● **DIRECTIONS**: Transcribe the data that follows in full. Leave out the pictures.

● **DATA SHOWN**:

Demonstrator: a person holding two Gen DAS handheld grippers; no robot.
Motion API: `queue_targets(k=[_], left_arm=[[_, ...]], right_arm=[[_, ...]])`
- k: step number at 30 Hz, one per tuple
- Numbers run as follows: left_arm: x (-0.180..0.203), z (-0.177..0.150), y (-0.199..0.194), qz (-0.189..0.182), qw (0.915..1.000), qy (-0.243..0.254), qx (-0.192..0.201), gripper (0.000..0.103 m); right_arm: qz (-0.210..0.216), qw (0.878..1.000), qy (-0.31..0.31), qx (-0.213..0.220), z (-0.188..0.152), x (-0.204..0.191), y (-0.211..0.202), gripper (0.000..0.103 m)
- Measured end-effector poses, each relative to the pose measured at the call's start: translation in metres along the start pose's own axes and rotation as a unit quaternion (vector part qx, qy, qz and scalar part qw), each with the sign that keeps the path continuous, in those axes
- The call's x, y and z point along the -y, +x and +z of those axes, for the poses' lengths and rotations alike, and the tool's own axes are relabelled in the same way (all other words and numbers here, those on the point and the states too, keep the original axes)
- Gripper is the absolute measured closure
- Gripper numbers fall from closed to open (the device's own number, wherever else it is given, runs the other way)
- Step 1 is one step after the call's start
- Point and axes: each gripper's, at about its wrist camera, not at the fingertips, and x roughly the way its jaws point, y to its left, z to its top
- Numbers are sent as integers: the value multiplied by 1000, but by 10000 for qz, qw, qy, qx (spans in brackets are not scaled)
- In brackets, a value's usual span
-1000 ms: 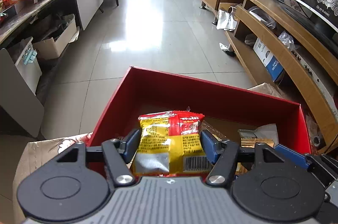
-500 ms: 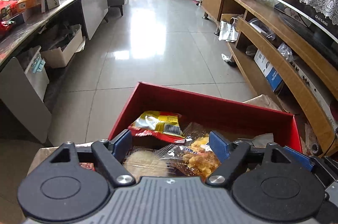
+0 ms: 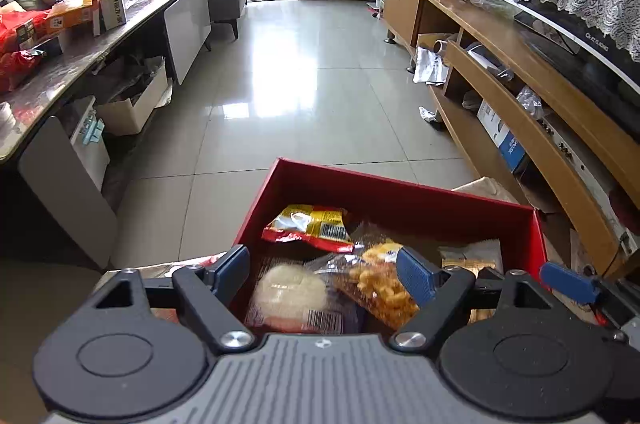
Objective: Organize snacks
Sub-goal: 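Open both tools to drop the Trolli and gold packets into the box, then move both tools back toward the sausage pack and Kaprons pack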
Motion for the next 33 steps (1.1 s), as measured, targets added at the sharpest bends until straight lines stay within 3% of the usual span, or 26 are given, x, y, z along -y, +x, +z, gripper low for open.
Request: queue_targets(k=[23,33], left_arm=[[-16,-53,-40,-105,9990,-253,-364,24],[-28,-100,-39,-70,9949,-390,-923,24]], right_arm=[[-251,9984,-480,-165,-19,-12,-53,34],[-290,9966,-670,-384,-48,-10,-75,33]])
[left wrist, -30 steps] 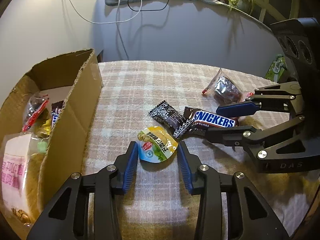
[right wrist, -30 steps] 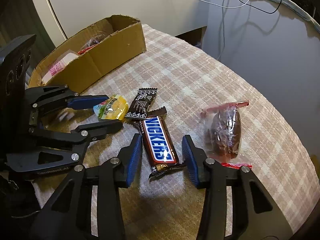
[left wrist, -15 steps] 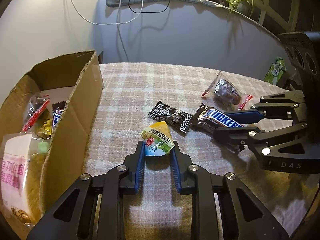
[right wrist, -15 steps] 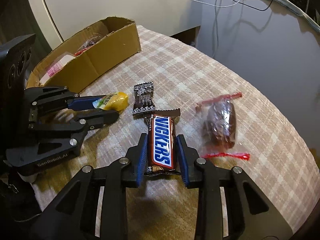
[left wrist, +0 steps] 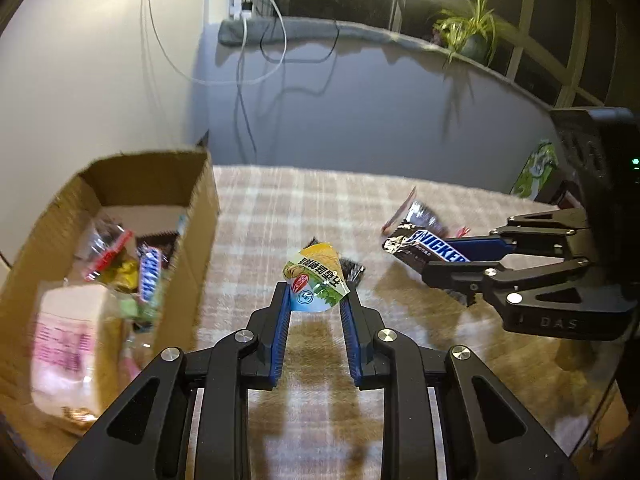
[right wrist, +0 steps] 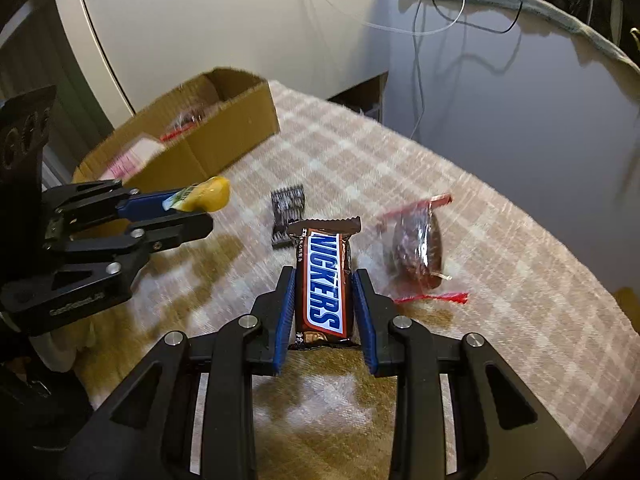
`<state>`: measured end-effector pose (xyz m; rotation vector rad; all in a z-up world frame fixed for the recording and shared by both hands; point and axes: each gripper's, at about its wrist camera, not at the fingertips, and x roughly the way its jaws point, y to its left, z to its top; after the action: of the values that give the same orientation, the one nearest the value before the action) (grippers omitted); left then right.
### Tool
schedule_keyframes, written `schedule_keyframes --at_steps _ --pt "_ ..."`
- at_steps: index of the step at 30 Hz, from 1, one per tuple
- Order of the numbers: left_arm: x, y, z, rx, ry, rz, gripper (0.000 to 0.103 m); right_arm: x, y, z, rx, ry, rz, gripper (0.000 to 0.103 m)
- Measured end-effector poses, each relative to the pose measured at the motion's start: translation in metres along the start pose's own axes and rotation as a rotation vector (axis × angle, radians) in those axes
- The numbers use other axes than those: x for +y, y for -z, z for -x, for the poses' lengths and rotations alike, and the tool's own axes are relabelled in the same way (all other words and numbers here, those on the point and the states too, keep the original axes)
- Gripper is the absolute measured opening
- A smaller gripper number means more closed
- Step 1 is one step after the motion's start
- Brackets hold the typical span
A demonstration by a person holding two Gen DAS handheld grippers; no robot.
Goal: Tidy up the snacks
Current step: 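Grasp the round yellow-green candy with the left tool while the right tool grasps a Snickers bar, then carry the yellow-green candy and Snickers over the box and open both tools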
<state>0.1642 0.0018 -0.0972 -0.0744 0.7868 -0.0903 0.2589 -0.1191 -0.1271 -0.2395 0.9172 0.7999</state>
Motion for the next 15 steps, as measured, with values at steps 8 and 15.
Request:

● **RESPONSE**:
Demonstrator: a person holding two Gen DAS handheld grippers; no robot.
Motion API: `queue_targets(k=[_], left_arm=[[_, ...]], right_arm=[[_, ...]])`
- k: step number at 30 Hz, one per tuple
- Numbers run as follows: left_arm: x (-0.180..0.203), z (-0.177..0.150), y (-0.199..0.194), qz (-0.189..0.182), qw (0.915..1.000), qy (-0.243..0.254), qx (-0.192..0.201), gripper (0.000..0.103 m); right_arm: qz (-0.210..0.216), qw (0.878..1.000), qy (-0.31..0.31), qx (-0.213..0.220), z (-0.188..0.152), x (-0.204..0.191), y (-0.211..0.202), gripper (0.000..0.103 m)
- Measured end-effector poses, each relative to the pose measured at the call's start: translation in metres along the start pose's own axes and rotation as a unit quaternion (vector part qx, qy, qz and scalar part qw), each with the sign that keeps the path continuous, in those axes
- The call's x, y and z point along the -y, +x and +z of those axes, for the poses' lengths and rotations alike, and the tool's own axes are relabelled in the same way (all other words and numbers here, those on the point and the states too, keep the original axes)
- Gripper is the absolute measured closure
- Gripper numbers fall from closed to open (the device's own number, wherever else it is given, runs the other way)
- Step 1 is one step after the call's start
- Point and axes: each gripper's, at about its wrist camera, not at the fingertips, and x roughly the way its jaws point, y to its left, z to its top
- Numbers are sent as integers: the value multiplied by 1000, but by 10000 for qz, qw, qy, qx (spans in brackets are not scaled)
- In brackets, a value's usual span
-1000 ms: 
-500 ms: 
+0 ms: 
Objective: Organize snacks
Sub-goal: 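Open both tools to drop the Trolli and gold packets into the box, then move both tools back toward the sausage pack and Kaprons pack
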Motion for the next 33 steps (1.1 s), as measured, targets added at the sharpest bends until straight lines stay within 3% of the usual span, or 26 are given, x, y, z along -y, +x, +z, gripper low for open.
Request: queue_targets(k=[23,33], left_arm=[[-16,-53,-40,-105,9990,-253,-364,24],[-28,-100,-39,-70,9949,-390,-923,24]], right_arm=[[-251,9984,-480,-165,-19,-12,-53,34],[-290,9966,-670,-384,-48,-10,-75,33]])
[left wrist, -30 steps] 
[right wrist, -30 steps] 
[left wrist, -15 steps] 
[right wrist, -15 steps] 
[left wrist, +0 steps] 
[right wrist, +0 steps] 
`<state>`: measured end-effector pose (xyz m; rotation vector rad; all in a z-up world frame fixed for the recording and shared by both hands; point and axes: each gripper's, at about its wrist camera, not at the fingertips, and x roughly the way its jaws point, y to its left, z to its top; after the action: of the values that give the same orientation, the one nearest the value before the action) (grippers omitted); left then right.
### Tool
schedule_keyframes, written `schedule_keyframes --at_steps _ --pt "_ ..."`
- at_steps: index of the step at 30 Hz, from 1, one per tuple
- Order of the numbers: left_arm: x, y, z, rx, ry, rz, gripper (0.000 to 0.103 m); right_arm: x, y, z, rx, ry, rz, gripper (0.000 to 0.103 m)
- Measured end-effector poses, each relative to the pose measured at the motion's start: translation in metres along the start pose's own axes and rotation as a rotation vector (axis × angle, radians) in those axes
- The numbers use other axes than those: x for +y, y for -z, z for -x, for the poses' lengths and rotations alike, and the tool's own axes are relabelled in the same way (all other words and numbers here, those on the point and the states too, keep the original axes)
- Gripper is the absolute measured opening
- A smaller gripper number means more closed
- Step 1 is one step after the motion's start
- Brackets hold the typical span
A demonstration by a person holding two Gen DAS handheld grippers; no robot.
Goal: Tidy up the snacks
Current step: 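Grasp the round yellow-green candy with the left tool while the right tool grasps a Snickers bar, then carry the yellow-green candy and Snickers over the box and open both tools
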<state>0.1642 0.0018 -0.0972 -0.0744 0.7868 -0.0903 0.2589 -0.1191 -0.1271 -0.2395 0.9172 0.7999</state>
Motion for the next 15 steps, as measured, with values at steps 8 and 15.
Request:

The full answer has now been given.